▸ **What the task requires**: Without including any pictures, write out the data below exactly.

▸ **Material for this task**:
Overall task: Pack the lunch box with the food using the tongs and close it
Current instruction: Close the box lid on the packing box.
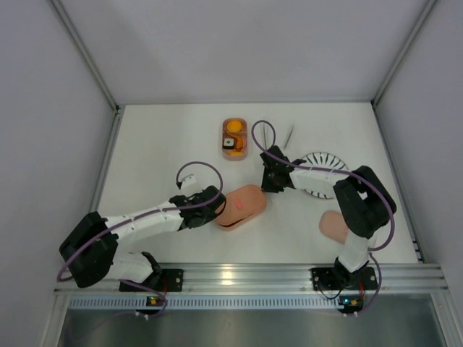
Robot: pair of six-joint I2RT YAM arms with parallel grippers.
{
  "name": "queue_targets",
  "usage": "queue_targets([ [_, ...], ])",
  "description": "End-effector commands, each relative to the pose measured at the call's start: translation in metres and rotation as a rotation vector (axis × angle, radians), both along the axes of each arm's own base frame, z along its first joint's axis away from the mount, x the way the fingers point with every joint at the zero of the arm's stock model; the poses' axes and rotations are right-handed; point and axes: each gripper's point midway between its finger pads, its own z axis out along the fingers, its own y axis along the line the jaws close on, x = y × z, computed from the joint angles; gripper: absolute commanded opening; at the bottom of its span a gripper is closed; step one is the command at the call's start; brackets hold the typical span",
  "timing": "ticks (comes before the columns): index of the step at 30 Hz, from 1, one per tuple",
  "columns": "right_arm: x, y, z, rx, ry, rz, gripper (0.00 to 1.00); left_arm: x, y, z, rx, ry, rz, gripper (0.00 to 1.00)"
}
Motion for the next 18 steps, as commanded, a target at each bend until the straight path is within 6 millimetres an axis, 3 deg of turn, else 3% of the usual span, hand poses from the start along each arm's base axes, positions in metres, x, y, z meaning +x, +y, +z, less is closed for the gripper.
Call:
queue_targets([
  [1,0.016,0.008,0.012,0.046,-0.064,-0.002,0.14,0.015,-0.025,0.014,-0.065,-0.043,-0.032,0.37],
  [16,0.009,0.004,0.012,0.052,-0.059,-0.012,0.14,0.003,-0.016,0.019,-0.081,-0.051,-0.035,0.35],
  [18,0.007,0.002,0.009,0.043,-0.054,-0.013,0.14,0.003,-0.011,0.026,-0.09,-0.074,-0.025,0.35],
])
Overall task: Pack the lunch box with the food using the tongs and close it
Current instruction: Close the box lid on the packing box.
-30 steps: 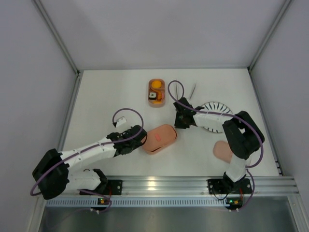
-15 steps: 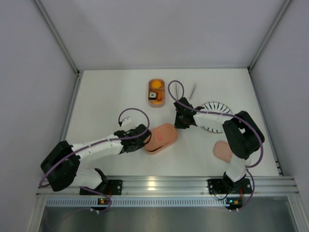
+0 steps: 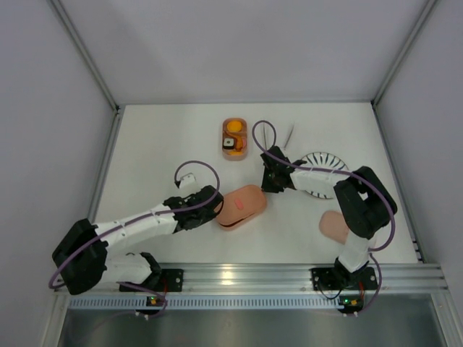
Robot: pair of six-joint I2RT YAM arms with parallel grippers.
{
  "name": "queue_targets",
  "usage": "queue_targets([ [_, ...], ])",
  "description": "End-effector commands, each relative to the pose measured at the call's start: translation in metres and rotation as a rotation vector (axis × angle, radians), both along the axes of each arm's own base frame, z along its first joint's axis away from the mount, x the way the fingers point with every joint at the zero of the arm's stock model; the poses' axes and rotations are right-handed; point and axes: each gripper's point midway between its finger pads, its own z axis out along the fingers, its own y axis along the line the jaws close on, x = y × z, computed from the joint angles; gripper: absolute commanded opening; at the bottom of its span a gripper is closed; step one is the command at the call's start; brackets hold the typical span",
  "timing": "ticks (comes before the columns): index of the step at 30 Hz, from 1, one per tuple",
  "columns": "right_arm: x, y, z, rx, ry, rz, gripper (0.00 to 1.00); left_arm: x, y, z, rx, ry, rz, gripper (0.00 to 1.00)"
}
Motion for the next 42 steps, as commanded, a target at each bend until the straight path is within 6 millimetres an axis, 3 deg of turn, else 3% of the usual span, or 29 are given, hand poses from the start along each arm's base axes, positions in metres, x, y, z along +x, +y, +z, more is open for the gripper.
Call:
queue_targets([
  [1,0.006,0.002,0.011,0.036,-0.044,-0.009,0.14,0.004,-0.003,0.02,-0.065,-0.066,0.016,0.35],
  [5,0.003,0.0,0.01,0.036,-0.044,-0.009,0.14,0.01,0.004,0.044,-0.051,-0.118,0.021,0.36],
  [7,0.003,-0.001,0.008,0.031,-0.041,-0.014,0.14,0.011,0.002,0.047,-0.047,-0.118,0.006,0.36],
  [11,0.002,-0.002,0.008,0.029,-0.04,-0.018,0.14,0.007,-0.005,0.034,-0.054,-0.081,-0.014,0.34],
  [15,0.002,-0.002,0.01,0.029,-0.044,-0.018,0.14,0.006,0.001,0.019,-0.027,-0.072,0.002,0.33],
  [18,0.002,-0.002,0.01,0.029,-0.042,-0.019,0.14,0.015,0.009,0.023,0.026,-0.112,0.019,0.35],
  [25,0.0,-0.003,0.007,0.025,-0.034,-0.018,0.14,0.045,0.005,0.051,0.099,-0.182,0.036,0.37],
  [29,0.0,-0.003,0.005,0.025,-0.03,-0.019,0.14,0.055,0.006,0.054,0.131,-0.195,0.037,0.38],
  [33,0.0,-0.002,0.005,0.029,-0.028,-0.017,0.14,0.069,0.005,0.046,0.144,-0.168,0.027,0.39],
  [42,0.001,-0.001,0.003,0.027,-0.025,-0.015,0.14,0.071,-0.028,0.009,0.088,-0.081,-0.071,0.35],
])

▸ **Your solution**:
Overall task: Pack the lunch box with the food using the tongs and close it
Current instruction: Close the box lid on the packing box.
Robot: pair of six-joint I2RT YAM arms with parallel grippers.
{
  "name": "queue_targets",
  "usage": "queue_targets([ [_, ...], ])",
  "description": "End-effector commands, each relative to the pose measured at the call's start: translation in metres and rotation as a rotation vector (axis × angle, radians), both along the axes of each arm's own base frame, z along its first joint's axis away from the mount, x the way the fingers point with every joint at the zero of the arm's stock model; the poses' axes and rotations are right-handed; point and axes: each gripper's point midway between its finger pads, its own z axis out along the fingers, its own y axis along the line the jaws close on, x = y × z, computed from the joint angles; gripper: absolute commanded opening; at the bottom of its span a gripper is closed; step one is the command at the call's start; brackets hold the typical span",
  "timing": "ticks (comes before the columns): index of the step at 30 Hz, from 1, one per tuple",
  "columns": "right_arm: x, y, z, rx, ry, rz, gripper (0.00 to 1.00); left_arm: x, y, z, rx, ry, rz, gripper (0.00 to 1.00)"
}
Motion for the next 18 steps, as commanded, a target at each bend until the straight path is within 6 millimetres an axis, 3 deg of turn, else 3% of the usual span, hand poses from the start along each arm's base axes, positions in metres, x, y, z meaning +x, +y, +z, less is closed for the gripper.
Call:
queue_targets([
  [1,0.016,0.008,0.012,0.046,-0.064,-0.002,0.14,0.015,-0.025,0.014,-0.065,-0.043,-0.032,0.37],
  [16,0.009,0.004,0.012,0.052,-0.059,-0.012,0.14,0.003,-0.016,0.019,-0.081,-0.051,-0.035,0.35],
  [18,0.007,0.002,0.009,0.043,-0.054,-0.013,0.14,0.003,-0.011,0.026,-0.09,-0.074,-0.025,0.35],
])
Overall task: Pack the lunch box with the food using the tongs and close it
Current instruction: Close the box lid on the packing box.
-30 steps: 
-15 steps: 
+0 steps: 
Robot: pair of six-joint I2RT YAM arms with parallel grippers.
{
  "name": "queue_targets",
  "usage": "queue_targets([ [_, ...], ])",
  "description": "End-effector commands, each relative to the pose measured at the call's start: translation in metres and rotation as a rotation vector (axis × angle, radians), both along the axes of each arm's own base frame, z along its first joint's axis away from the mount, x the way the fingers point with every joint at the zero of the arm's stock model; the poses' axes and rotations are right-handed; point and axes: each gripper's point midway between its finger pads, its own z axis out along the fingers, its own y axis along the line the jaws close on, x = y × z, computed from the joint angles; gripper: absolute commanded opening; at the bottom of its span a gripper is closed; step one is the command at the call's start; brackets hold the typical span",
  "timing": "ticks (comes before the columns): index of the step at 30 Hz, from 1, one per tuple",
  "columns": "right_arm: x, y, z, rx, ry, rz, gripper (0.00 to 1.00); left_arm: x, y, z, rx, ry, rz, gripper (0.00 to 1.00)"
}
Motion for the next 42 steps, as commanded, a target at each bend until the straight path is within 6 millimetres an axis, 3 deg of turn, else 3% of the usual span, or 29 are given, hand poses from the start along each arm's base axes, positions in metres, x, y, z along +x, +y, +z, more is open for the gripper.
Call:
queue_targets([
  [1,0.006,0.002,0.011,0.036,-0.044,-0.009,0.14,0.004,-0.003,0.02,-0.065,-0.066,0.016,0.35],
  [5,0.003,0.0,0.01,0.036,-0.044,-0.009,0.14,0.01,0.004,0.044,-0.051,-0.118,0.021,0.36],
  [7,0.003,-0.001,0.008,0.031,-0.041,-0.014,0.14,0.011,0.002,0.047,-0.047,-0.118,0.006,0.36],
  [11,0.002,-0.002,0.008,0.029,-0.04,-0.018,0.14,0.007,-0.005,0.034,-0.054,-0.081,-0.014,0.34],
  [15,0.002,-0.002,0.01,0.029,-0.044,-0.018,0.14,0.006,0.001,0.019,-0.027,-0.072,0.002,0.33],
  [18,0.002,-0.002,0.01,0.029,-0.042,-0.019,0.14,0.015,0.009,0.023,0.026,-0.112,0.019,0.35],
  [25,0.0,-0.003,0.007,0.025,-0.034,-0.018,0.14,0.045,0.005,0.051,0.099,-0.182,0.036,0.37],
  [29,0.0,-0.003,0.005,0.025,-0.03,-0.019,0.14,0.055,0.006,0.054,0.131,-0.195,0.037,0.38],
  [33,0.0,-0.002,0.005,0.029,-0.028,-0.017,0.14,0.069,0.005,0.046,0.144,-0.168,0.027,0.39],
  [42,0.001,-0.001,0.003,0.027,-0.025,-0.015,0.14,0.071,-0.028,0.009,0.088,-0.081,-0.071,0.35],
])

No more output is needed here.